Force India's German driver Adrian Sutil has been accused of causing 'grevious bodily harm' to Renault F1 team owner Eric Lux following an altercation between the two in a Shanghai night club following the Chinese Grand Prix. When asked about the criminal complaint filed against Sutil, Force India's spokesman told HT that the team had not yet issued a statement regarding the matter and that the German driver would be on course to take part in Sunday's Spanish GP.
Media reports said, Sutil and Lux's altercation led to the Renault owner's neck being cut by a broken champagne glass that required Lux to get 24 stitches. As of now, neither the International Automobile Federation (FIA) nor the sport's commercial boss, Bernie Ecclestone, have commented on the incident that could lead to Sutil losing his FIA super license.

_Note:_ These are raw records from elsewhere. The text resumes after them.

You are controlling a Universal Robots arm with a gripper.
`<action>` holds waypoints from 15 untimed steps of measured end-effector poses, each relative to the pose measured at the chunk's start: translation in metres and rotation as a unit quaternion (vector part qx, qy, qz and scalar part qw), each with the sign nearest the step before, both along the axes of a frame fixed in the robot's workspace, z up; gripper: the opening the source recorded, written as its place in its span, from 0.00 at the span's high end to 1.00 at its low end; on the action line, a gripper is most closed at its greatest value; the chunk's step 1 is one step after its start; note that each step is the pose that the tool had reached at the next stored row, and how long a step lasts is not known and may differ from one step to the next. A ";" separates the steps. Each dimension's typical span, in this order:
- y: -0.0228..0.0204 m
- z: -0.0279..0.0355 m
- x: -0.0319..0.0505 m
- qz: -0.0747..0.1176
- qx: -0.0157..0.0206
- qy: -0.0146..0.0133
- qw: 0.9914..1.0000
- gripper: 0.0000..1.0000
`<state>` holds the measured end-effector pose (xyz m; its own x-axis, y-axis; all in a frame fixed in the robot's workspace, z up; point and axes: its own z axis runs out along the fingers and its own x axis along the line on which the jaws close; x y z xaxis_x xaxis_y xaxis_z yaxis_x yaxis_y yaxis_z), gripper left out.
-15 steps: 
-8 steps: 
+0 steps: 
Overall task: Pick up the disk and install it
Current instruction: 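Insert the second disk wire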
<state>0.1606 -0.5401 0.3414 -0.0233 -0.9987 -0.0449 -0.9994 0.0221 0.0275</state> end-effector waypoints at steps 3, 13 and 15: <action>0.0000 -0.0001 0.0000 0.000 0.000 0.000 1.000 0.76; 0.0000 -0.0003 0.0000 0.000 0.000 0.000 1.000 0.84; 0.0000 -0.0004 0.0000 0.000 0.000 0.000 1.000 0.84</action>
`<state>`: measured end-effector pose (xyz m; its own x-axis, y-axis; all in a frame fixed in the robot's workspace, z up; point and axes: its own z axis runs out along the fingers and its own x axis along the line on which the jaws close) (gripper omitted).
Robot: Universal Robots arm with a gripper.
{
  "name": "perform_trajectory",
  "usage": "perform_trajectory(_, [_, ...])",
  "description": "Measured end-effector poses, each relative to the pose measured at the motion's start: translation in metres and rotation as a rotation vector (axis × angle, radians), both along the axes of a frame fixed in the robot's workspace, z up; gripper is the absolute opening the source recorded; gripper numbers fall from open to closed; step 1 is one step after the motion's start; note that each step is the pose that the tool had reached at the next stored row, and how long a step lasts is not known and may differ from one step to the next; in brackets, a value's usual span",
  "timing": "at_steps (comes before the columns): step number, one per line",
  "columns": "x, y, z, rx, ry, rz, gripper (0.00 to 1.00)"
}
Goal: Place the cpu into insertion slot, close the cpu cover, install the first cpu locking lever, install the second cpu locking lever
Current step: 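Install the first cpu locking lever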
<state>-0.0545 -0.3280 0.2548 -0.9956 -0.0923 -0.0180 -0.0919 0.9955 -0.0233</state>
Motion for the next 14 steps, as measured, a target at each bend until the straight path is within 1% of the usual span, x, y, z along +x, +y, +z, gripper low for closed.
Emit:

Under the criminal law of China, whoever intentionally injures the person of another is to be sentenced to not more than three years of fixed-term imprisonment, criminal detention, or control. Whoever commits the crime in the preceding paragraph and causes a person's serious injury is to be sentenced to not less than three years and not more than 10 years of fixed-term imprisonment; if he causes a person's death or causes a person's serious deformity by badly injuring him with particularly ruthless means, he is to be sentenced to not less than 10 years of fixed-term imprisonment, life imprisonment, or death.
Should that come to pass, it would not be the first time that an F1 driver lost his seat because of problems with the law.
In 1991, Belgium's Bertrand Gachot was convicted by a court in London after assaulting a taxi driver with a can of pepper spray. Gachot's exclusion from the Jordan team for the Belgian GP led to the team bringing in Michael Schumacher.